How to Chart Your Instructable Statistics
by danionescu in Circuits > Software
1285 Views, 19 Favorites, 0 Comments
How to Chart Your Instructable Statistics
In this instructable we'll be talking about how you can generate graphs with your instructable statistics. We'll be tracking views, favorites, comments and popularity. I've defined popularity as a percent of favorites / views.
I've searched for this subject on instructables, and found only one instructable which addresses this issue, but unfortunately the solution doesn't work now
Instructables itself does not have any graphs to track your personal instructable so i've decided to build a python script to do just that for me and anyone interested. It works by collecting data for your instructable, and sending it over your thingspeak.com personal account (it's free). Thingspeak it's great for sending any kind IOT data and plot graphs.

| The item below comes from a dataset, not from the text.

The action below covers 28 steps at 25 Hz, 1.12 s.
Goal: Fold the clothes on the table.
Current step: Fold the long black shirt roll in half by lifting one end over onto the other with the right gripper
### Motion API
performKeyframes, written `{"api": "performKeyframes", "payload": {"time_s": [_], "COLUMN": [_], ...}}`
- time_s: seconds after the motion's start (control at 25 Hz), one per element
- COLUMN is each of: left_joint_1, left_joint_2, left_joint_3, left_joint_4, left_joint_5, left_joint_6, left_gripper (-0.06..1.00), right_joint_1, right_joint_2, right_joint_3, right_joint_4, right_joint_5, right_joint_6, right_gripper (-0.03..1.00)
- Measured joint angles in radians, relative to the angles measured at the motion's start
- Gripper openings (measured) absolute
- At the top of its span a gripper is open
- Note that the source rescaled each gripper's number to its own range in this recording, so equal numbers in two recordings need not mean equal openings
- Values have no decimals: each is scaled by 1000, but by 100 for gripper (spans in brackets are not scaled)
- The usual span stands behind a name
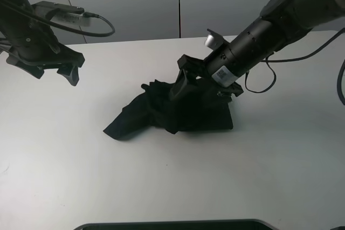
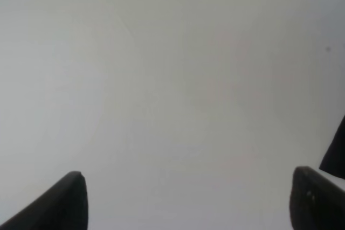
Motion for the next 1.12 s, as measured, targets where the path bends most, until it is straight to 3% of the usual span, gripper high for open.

Also i'll try to explain step by step how the script works, how it parses the data and sends it to thingspeak. So if you're interested about the programming behind it, Step 3 is for you.
The prerequisites are:
- one or more personal instructables to track
- a thingspeak.com account (you can create one free)
- a development board like RaspberryPi, C.H.i.P, or anything running linux, you can even set it up on your personal computer or a personal server where you have SSH access
- basic unix and programming knolledge, i'll try to explain everything step by step but basic understanding is required
Creating Thingspeak Account, and Channels
In this step we'll be creating an thingspeak account and also one channel for every instructable we'll need to track.
ThingSpeak is an open source “Internet of Things” application and API to store and retrieve data from things using HTTP over the Internet or via a Local Area Network.
If you don't have an account visit the account create page. After submitting this simple register page we'll need to create a channel for every instructable that needs to be tracked.
A channel in thingspeak it's a place where similar data can live, in our case: views, favorites comments, and poplarity. We'll be using a channel to monitor all relevant parameters of an instructable. They provide an API to update channel data.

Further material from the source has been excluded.